Кстати, ремарки, типа, «срет», «дрочит» и т.д. — он произносит, сам никак не отыгрывая натуралистических подробностей театра Станиславского. Под конец должен звучать мощный оркестр — Ода вольности…
На заднике сцены должны быть два экрана, на которых время от времени появляются слайды работ Караваджо (мальчик с лютней), Леонардо да Винчи, Глазунова (убиенный царевич Димитрий с перерезанным горлом) и т.д. Мне приходит в голову очень много красок и возможностей, чтобы представить эту пьесу так, чтобы все то поверхностное, что так царапает внимание зрителя, ушло. То есть, как бы растворилось и исчезло — чтобы выявилось главная сердцевинная значительность этой пьесы — рассказывающей нам о Великой Трагедии Человечества, а не отдельной страны — как поврежденной человеческой натуры ужасающими тоталитарными режимами, любым прочим злом, насаждаемым государством. Когда под видом поиска процветания и счастья губятся миллионы человеческих жизней, а другие миллионы превращаются в убийц, а затем и в тех же жертв по порочному, заколдованному кругу.
Я всю жизнь был авангардистом, нонконформистом, но теперь наступило как раз то самое время, когда просто необходимо поднимать самые болевые темы — иначе мы просто как человеческий вид исчезнем, захлебнувшись в собственной похоти и крови.

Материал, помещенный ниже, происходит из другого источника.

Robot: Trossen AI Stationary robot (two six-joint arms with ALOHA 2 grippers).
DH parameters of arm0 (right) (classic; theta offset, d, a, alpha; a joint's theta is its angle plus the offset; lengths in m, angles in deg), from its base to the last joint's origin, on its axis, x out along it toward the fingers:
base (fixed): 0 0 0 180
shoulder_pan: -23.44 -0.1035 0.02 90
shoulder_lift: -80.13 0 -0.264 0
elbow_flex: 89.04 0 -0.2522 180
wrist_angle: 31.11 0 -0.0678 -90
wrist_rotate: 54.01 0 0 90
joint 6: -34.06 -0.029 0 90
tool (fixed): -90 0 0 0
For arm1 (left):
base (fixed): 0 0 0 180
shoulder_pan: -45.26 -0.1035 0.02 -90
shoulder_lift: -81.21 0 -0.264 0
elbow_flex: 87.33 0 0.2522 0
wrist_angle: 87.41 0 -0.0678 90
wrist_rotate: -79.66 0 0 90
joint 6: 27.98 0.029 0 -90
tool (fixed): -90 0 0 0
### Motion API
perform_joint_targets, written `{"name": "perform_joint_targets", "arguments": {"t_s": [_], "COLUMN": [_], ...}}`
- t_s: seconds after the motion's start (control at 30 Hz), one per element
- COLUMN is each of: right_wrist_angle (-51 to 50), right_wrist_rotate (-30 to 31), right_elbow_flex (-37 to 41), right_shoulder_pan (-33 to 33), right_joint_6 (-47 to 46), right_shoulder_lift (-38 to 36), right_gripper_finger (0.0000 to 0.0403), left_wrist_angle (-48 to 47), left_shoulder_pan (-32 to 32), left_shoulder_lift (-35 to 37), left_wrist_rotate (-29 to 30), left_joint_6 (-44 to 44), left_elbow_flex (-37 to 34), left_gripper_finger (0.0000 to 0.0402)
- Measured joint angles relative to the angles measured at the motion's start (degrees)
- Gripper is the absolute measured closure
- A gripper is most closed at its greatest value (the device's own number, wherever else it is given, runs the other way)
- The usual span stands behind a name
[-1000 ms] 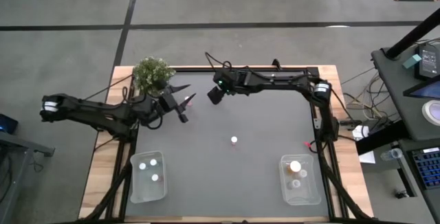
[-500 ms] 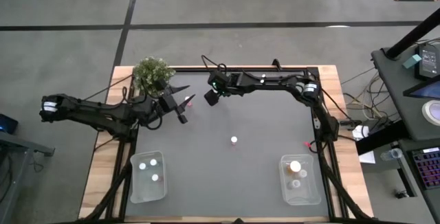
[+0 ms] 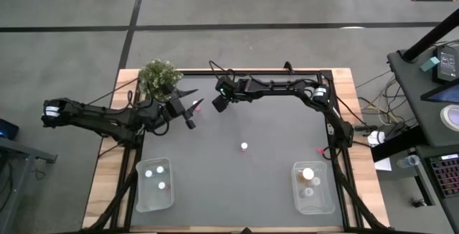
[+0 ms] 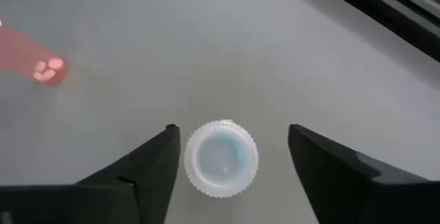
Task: Pick and place medicine bottles into bin by pill shape (circle, oval)
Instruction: Put the white capsule bottle into the transparent bin
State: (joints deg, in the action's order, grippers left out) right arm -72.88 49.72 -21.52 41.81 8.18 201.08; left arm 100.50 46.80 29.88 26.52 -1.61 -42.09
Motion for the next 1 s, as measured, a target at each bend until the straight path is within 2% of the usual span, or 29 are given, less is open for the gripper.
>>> {"name": "perform_joint_targets", "arguments": {"t_s": [0.3, 0.43, 0.73, 1.0], "right_wrist_angle": [-0.44, -0.39, -4.15, -11.68], "right_wrist_rotate": [-0.07, -0.09, -0.20, 1.87], "right_elbow_flex": [0.11, 0.11, 0.17, 0.34], "right_shoulder_pan": [0.02, 0.00, -1.76, -8.65], "right_joint_6": [0.03, 0.88, 1.88, 2.30], "right_shoulder_lift": [0.02, 0.02, -2.02, -10.06], "right_gripper_finger": [0.0244, 0.0275, 0.0262, 0.0268], "left_wrist_angle": [0.02, 0.10, 0.31, 0.32], "left_shoulder_pan": [0.00, 0.00, -0.02, -0.02], "left_shoulder_lift": [0.00, 0.00, 0.02, -0.09], "left_wrist_rotate": [0.00, 0.00, -0.02, -0.20], "left_joint_6": [0.03, 0.03, 0.03, 0.01], "left_elbow_flex": [0.00, 0.00, 0.00, 0.00], "left_gripper_finger": [0.0240, 0.0240, 0.0240, 0.0240]}}
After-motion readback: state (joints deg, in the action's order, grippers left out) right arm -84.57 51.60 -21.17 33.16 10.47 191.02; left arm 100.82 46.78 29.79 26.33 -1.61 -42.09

Для меня пьесы Волохова не являются театром абсурда Беккета, Ионеско и так далее. И это очень хорошо. Для меня они являются чрезвычайно русскими. Честно говоря, принадлежность их к русской драматургической и литературной предметнофилософской традиции — это есть еще одно удивительное открытие Волохова. Потому что было легко себе представить — ах, вот нашелся полуэмигрантский драматург — очень глубокий, очень интересный — ну, вообще, знаете ли такой — общеевропейский. Этого вот начитался, это вот знает — знаком был даже с великим Ионеско. Но вот принадлежность Волохова к русской культуре и драматургии, в частности, является еще одним качественным открытием. Потому что русский театр после Чехова как-то очень обеднел и открытий там практически не было никаких. А сейчас тем более. А Волохов по абсолютной философской образной значимости перекрывает в это же самое время, но уже по счету вечности, такие имена как Беккет, Камю, Ионеско, Сартр и прочих.
Часто встречаясь в жизни с людьми величайшего таланта — не всегда отдаешь себе отчет, что этот вот человек в ковбойке и джинсах как раз и есть равновеликий — (не с иронией, а совершенно серьезно) великим драматургам прошлого. И я считаю совершенно искренне, что величина Волохова никак не меньше таких величин как Корнель, Шиллер, Софокл, Шекспир. И для меня не было удивлением, когда Волохов после этих моих слов сказал, что и мэтр французского театра Бернар Собель «бросил» в варево Парижа «Игру в жмурики» в одной трилогии с «Вишневым садом» Чехова и «Марией» Бабеля, чем только и хотел подчеркнуть значимость драматургии Волохова.
За свою жизнь я общался со многими талантливыми людьми, а для многих даже приложил немало усилий, чтобы вывести их на сцену. Но первый раз в своей жизни я встречаюсь с темой и талантом, которые, мне кажется, достойны любых усилий и любых похвал.

Анатолий БРУСИЛОВСКИЙ, художник

//Волохов М.И. Игра в жмурики: Сочинения //Магазин искусства. 2001.